For the word "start", copy every line of the material that includes it.

> [DATA SECTION]:
++++++++++

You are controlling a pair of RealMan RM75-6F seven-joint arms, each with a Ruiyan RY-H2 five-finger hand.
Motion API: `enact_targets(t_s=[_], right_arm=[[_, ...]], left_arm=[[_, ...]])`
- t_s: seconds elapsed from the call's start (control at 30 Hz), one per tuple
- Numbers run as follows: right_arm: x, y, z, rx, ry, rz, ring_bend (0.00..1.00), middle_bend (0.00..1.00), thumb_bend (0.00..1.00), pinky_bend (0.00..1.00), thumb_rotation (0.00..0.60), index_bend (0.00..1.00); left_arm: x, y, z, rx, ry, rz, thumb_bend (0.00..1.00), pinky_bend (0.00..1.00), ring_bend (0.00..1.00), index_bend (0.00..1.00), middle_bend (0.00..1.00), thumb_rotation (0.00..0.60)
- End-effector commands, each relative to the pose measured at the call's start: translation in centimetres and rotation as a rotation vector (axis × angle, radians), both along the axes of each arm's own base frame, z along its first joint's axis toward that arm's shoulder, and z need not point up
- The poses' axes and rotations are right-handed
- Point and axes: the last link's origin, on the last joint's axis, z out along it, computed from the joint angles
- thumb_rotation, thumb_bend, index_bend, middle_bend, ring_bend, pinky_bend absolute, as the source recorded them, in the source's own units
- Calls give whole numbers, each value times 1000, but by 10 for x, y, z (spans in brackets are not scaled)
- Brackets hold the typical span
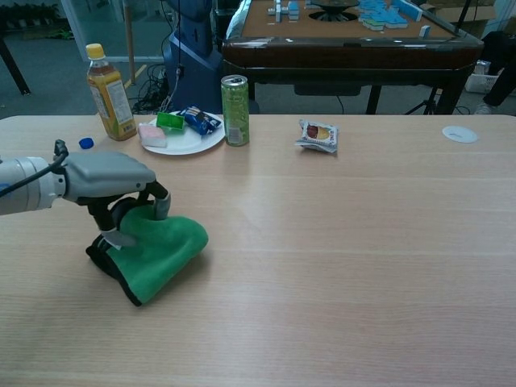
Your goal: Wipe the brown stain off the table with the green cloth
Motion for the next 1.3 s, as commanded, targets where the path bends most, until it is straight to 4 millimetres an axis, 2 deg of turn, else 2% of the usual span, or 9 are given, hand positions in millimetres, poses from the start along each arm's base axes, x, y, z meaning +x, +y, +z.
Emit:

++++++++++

> [TASK RESULT]:
- t_s: seconds elapsed from the call's start (control at 30 Hz), one per tuple
- End-effector commands, each relative to the pose measured at the call's start: translation in centimetres and rotation as a rotation vector (axis × angle, radians), both along the axes of each arm's own base frame, z along its first joint's axis toward that arm's shoulder, and z need not point up
Motion for the next 1.3 s, as commanded, targets where the path bends most, until it is straight to 4 millimetres an axis, 2 deg of turn, else 2% of the usual span, or 9 are given, hand positions in millimetres, poses from the start along each arm's base axes, x, y, z meaning +x, +y, +z.

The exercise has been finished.